4. Welche Proben sind mit Ihrem Test kompatibel?

Wir akzeptieren EDTA-Blut, PBMCs, verschiedene Gewebearten, kultivierte Zellen, Speichel, Urin, Zerebrospinalflüssigkeit (CSF) und gereinigte gDNA. Wir folgen validierten Protokollen, die auf den Probentyp zugeschnitten sind, um eine konsistente und zuverlässige Analyse der mtDNA-Kopienzahl zu gewährleisten.

5. Kann dieser Dienst mtDNA-Kopienzahlvariationen in Krebsstudien nachweisen?

Absolut. Veränderte mtDNA-CN ist gut dokumentiert bei vielen Krebsarten, einschließlich Brust-, Nieren- und Blasenkrebs. Unser mtDNA-Kopienzahl-Assay liefert quantitative Daten zur Unterstützung von Krebs-Biomarker- und mechanistischen Studien.

6. Wie gehen Sie mit nukleären mitochondrialen Sequenzen (NUMTs) um?

Unser Assay verwendet Primer und Sonden, die auf hoch konservierte Regionen des mitochondrialen Genoms abzielen (z. B. ND1, ND5), und umfasst ein kurzes Referenzgen aus dem Zellkern. Dieses Design vermeidet die Co-Amplifikation von NUMTs. Schmelzkurven und Kontrollen ohne Template gewährleisten zusätzlich die Spezifität.
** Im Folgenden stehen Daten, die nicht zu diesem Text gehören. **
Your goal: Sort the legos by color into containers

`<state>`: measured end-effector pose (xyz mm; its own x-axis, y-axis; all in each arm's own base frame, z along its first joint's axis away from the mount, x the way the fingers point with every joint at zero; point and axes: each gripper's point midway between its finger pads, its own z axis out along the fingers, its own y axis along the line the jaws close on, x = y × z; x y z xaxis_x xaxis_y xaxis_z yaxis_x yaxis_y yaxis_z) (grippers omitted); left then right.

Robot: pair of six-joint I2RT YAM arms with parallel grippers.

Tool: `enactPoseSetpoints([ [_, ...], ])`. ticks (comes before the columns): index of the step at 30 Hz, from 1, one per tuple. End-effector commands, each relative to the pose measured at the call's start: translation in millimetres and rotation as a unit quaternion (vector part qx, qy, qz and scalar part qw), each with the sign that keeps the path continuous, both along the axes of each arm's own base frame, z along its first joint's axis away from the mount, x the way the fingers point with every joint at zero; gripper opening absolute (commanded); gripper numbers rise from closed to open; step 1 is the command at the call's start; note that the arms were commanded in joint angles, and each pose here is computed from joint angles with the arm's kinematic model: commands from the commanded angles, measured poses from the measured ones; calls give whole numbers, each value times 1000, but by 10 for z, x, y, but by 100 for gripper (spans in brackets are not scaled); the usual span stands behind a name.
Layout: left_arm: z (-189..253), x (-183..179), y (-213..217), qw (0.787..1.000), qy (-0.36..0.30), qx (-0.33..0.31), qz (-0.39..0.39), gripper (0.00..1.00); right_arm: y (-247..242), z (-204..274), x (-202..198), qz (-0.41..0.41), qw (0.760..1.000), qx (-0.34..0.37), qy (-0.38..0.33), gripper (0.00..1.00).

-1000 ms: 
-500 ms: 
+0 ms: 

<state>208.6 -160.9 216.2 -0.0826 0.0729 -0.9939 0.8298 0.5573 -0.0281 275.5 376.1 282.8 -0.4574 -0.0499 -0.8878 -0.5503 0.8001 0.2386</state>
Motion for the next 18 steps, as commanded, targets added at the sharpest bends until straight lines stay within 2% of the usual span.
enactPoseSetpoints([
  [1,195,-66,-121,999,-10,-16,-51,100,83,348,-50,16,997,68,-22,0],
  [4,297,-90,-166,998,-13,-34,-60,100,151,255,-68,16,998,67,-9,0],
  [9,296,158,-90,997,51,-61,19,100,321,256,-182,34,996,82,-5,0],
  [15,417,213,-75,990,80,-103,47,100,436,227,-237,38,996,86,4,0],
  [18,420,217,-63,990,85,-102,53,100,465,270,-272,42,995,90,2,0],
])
Kann niedrigqualitatives oder fragmentiertes DNA genau quantifiziert werden?

Während qPCR am besten mit intakter DNA funktioniert, tolerieren unsere Assays moderate Fragmentierung (<120 bp Ziele). Serielle qPCR-Qualitätskontrolltests können auch degradierte DNA nachweisen und ungenaue Proben ausschließen.